Ever since Stephon Clarke, an African-American man, was killed by a police officer in his grandparents’ backyard, numerous protests in Sacramento, California have given rise to tensions in the city.
On March 22, protesters rallied outside the Golden 1 Center in downtown Sacramento effectively blocking Interstate 5, which caused traffic to be diverted.
However, in order to defuse tensions, state and local authorities have now promised an independent oversight into Clark’s killing.
According to a report in Los Angeles Times, the protests were in full swing even on Tuesday as more than a 100 people marched from the Sacramento County district attorney’s office to City Hall holding signs that read, “Sac PD: Stop killing us!” and “Not a gun. It was a cell phone.”
Clark was shot 20 times on Sunday, March 20 in South Sacramento when police officials responded to a call that said a six-foot-one man wearing a black hooded sweatshirt and dark pants was breaking car windows.
The incident received a lot of attention and the Sacramento Police Department and the mayor received criticism for the manner in which Clark was shot.
In response, Mayor Darrell Steinberg had assured the public on March 22 that their queries would be answered and that he trusted police chief Daniel Hahn and the department.
The two police officers involved in the shooting were also put on administrative leave as per the standard procedure.
However, the mayor’s words and the police department’s transparency were not enough for the public.
Therefore, state Attorney General Xavier Becerra and Police Chief Hahn on Tuesday called for the state Justice Department to play two roles — to provide independent oversight of the investigation into the shooting and to review Sacramento’s police training and policies on the use of force.

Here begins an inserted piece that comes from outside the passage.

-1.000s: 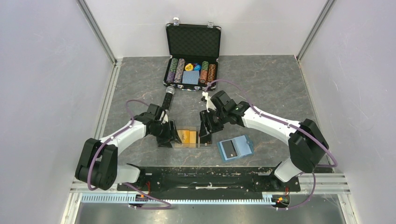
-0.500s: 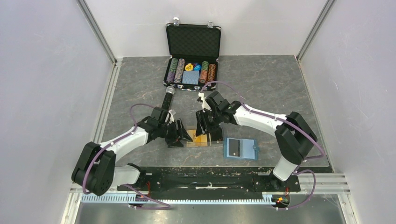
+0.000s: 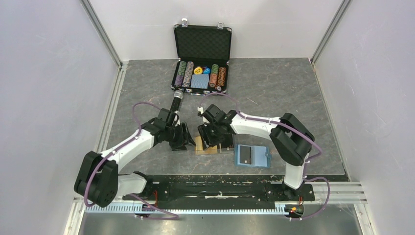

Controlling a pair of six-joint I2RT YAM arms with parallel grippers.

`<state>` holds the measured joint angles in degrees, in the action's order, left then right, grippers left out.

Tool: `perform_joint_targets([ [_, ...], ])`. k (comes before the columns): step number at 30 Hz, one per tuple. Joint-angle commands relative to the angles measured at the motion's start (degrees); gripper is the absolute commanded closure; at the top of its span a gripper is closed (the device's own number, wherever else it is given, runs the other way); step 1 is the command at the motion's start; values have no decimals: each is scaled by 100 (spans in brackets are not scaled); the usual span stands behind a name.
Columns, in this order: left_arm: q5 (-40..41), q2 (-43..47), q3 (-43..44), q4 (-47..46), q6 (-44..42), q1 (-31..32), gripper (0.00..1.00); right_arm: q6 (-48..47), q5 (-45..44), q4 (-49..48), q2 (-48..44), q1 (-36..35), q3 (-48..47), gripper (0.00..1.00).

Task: Put the credit cards into the card holder
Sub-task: Move the storage box to the center of the board, then pick up the credit card from the storage box.

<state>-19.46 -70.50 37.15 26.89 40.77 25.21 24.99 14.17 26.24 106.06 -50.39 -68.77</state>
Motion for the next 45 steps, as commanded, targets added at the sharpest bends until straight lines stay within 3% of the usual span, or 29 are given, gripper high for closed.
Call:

“I have complete confidence in my detectives, but due to the nature of this investigation, the extremely high emotion, anger and hurt in our city, I felt it was in the best interest of our entire community, including the members of our Police Department. Our city is at a critical point right now, and I believe this will help build faith and confidence,” Hahn said.
Becerra also said that the reports would be “based on the fact and the law, nothing more and nothing less”.
Sacramento County Dist. Atty. Anne Marie Schubert also weighed in on the issue and said, “My job is to provide a full, fair, independent review of this shooting. At the end of the day, it will be based on facts and the law.… Understand, that process will take time.”
Mayor Steinberg was also present at the City Hall for Tuesday’s community meeting. He offered his condolences and assured everyone that it was his job to hear the public’s truth.
“In the days, weeks and months ahead, you will be heard. It is our job to hear your truth and calls for change.”